This problem is considered in 1974 in Problem 102 from [SCY], where the minimum diameter is denoted $\delta_2(k)$. Unfortunately, there are given not much more bounds than in your question. A main tool for the evaluation of $\delta_2(k)$ there is $\delta(k, A)$, the minimum diameter one can ensure when cutting a planar set $A$ of unit diameter into $k$ pieces. Special for $S$ are cases are a disk $D$, a square $S$, and an equilateral triangle $T$. In Problems 103 and table at p. 97 (referenced to paper [Gra] from 1967) bounds $\delta(k, A)$ are shown for $D$ for $k\le 5$, for $T$ and $k\le 10$, and for $S$ and $k\le 4$. Also in [Gra] are evaluated $\delta(k, T)$ for $k\le 15$. When I was a schoolboy, in 1991 I read the article [KK] where were calculated $\delta(2,S)=\tfrac {\sqrt{10}}4$, $\delta(3,S)=\tfrac {\sqrt{130}}{16}=0.712\dots$, and $\delta(5,S)=\tfrac {5\sqrt{34}}{64}=0.455\dots$, found an upper bound $0.4200\dots$ on $\delta(6, S)$, and noted that $\delta(k, D)$ for $k\ge 8$ and $\delta(k,T)$ for $k\ge 16$ are unknown. At pages 96 and 98 are written rather pessimistic thoughts about this approach and in Problem 104 are shown values $\delta_2(2)$, $\delta_2(3)$, $\delta_2(4)$, and $\delta_2(7)$, which you already know. There is noted that no other exact values for $\delta_2(k)$ when $k\ge 2$ are known. Value of $\delta_2(3)$, was, in fact, found by Borsuk [Bor1, Bor2] in 1932–1933 (see also [Gal]). In 1956 a German geometer Lenz [Len1, Len2] thoroughly studied values of $\delta_2(k)$ for small $k$ and calculated $\delta_2(4)$, $\delta_2(5)$ and $\delta_2(7)$. Value of $\delta_2(4)$ was found also by Selfridge [Sel]. In [Gru] is observed that if $G_{11}$ is a regular $11$-gon of diameter $1$ then $\delta_2(6)\ge \delta(6, G_{11})=\frac 1{2\cos (\pi/22)}=0.505141\dots$.

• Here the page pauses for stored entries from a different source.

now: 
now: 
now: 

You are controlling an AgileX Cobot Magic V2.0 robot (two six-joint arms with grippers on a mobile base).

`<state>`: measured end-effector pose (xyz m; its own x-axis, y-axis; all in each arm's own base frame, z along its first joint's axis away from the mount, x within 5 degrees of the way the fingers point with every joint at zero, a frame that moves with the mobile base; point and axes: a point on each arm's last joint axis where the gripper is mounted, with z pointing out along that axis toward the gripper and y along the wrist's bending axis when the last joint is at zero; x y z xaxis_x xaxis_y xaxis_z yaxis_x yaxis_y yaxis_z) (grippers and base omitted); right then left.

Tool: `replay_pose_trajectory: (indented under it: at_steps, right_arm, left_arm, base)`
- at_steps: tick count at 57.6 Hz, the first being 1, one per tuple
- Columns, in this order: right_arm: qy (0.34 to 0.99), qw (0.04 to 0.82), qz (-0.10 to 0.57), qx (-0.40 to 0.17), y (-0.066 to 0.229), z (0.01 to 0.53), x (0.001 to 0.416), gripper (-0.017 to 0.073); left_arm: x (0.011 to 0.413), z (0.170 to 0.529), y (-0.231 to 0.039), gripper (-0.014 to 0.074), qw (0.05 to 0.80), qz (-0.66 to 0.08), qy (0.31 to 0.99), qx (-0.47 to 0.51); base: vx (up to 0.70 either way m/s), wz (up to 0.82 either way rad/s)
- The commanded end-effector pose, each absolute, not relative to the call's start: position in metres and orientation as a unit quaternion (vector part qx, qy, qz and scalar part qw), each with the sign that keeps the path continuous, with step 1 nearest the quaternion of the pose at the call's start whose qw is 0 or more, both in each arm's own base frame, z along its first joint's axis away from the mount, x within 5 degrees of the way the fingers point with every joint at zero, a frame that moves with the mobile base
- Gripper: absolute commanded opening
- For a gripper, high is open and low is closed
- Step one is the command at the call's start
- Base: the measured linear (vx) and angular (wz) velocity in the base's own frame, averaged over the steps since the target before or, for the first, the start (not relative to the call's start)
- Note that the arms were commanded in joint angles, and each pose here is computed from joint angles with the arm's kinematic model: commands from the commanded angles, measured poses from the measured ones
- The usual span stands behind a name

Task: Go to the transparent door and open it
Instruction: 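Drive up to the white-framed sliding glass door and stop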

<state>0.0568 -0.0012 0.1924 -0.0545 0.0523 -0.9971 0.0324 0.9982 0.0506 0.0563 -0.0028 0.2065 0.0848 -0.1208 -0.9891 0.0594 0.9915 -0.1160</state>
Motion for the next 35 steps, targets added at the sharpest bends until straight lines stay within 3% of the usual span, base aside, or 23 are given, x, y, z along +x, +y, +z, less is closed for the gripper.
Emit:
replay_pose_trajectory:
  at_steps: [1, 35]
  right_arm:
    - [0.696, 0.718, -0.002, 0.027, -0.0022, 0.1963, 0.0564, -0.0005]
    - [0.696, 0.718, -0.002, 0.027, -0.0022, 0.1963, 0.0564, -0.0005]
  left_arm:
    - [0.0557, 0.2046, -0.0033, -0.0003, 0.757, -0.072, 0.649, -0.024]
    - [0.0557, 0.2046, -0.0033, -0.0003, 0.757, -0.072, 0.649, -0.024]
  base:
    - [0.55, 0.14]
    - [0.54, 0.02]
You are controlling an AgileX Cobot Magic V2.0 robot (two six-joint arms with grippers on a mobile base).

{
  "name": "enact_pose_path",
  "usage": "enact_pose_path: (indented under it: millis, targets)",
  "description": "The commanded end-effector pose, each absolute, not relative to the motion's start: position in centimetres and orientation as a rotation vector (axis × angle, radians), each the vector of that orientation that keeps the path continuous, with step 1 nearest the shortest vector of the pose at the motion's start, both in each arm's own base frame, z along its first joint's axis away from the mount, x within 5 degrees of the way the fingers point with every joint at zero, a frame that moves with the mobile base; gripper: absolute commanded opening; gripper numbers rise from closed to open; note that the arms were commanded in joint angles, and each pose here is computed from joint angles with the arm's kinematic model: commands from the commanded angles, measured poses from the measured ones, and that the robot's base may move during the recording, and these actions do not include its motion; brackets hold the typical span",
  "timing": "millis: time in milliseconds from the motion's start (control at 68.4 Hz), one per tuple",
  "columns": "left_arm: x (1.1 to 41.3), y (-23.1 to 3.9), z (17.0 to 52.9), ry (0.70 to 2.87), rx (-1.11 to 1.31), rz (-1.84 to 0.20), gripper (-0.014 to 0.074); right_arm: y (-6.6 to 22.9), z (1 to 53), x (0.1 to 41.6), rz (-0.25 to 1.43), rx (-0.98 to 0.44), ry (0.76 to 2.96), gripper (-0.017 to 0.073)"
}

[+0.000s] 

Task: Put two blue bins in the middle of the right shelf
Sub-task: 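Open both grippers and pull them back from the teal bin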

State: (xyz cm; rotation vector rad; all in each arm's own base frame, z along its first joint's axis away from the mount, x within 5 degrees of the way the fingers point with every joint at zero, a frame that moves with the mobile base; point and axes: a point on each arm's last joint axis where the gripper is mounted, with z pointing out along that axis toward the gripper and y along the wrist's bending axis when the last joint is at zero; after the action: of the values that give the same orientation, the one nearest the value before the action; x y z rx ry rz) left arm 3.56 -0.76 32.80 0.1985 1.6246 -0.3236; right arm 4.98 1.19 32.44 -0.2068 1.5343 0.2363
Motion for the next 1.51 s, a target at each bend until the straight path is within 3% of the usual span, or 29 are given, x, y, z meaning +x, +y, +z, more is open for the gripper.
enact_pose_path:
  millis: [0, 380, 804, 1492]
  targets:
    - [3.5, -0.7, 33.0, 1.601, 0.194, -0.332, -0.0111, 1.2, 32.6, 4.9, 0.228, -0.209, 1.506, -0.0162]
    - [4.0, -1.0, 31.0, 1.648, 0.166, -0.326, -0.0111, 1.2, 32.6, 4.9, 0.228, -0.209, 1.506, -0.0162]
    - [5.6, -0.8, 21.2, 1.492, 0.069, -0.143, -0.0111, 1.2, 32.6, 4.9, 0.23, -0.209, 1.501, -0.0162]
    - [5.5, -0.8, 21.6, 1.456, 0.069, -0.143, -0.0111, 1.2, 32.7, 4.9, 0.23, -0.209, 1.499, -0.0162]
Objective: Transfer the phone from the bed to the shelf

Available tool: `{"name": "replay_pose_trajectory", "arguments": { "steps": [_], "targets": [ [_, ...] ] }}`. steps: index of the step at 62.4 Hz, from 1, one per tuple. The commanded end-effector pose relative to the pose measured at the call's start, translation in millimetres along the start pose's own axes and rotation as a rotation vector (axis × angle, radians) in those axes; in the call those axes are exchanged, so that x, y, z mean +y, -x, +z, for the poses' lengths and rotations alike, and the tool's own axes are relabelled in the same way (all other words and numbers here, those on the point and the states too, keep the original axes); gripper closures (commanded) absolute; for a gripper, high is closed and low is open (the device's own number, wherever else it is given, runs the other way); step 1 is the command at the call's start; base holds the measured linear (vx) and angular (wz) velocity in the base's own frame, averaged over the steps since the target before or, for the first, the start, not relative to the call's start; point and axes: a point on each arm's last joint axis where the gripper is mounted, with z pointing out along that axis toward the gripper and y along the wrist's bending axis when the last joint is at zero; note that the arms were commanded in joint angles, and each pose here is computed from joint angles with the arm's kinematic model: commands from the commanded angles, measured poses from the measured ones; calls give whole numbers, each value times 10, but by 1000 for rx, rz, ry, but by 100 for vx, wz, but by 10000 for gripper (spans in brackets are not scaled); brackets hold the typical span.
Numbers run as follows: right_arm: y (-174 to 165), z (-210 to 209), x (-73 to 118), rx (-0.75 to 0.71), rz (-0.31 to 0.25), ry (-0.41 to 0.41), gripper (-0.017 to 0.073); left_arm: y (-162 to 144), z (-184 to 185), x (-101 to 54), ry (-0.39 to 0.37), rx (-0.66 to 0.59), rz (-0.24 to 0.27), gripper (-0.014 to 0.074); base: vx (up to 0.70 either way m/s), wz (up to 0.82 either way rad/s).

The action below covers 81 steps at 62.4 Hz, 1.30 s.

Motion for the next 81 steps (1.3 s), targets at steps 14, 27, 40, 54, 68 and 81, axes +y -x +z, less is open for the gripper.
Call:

Unfortunately, I don’t speak German, but I guess that in [Len1] at p. 34 are provided bounds $\delta_2(k)\le\tfrac {\sqrt{2}}{\lfloor \sqrt{k}\rfloor}$ for $k\ge 2$ and $\delta_2(k)<\tfrac 1{k-8\pi/\sqrt{27}}\left\lfloor\tfrac {4\pi}{\sqrt{27}}+\sqrt{\tfrac{2\pi k}{\sqrt{27}} }\right\rfloor$ for $k\ge 5$, and at p. 36 a bound $\delta_2(k)\le\tfrac 1{k-1}\left(\tfrac {2}{\sqrt{3}}+\sqrt{\tfrac 43+ \frac{2\pi}{\sqrt{27}}(k-1) }\right)$. Both latter bounds are about $\sqrt{\frac{2\pi}{\sqrt{27}}}k^{-1/2}\approx 1.1 k^{-1/2}$.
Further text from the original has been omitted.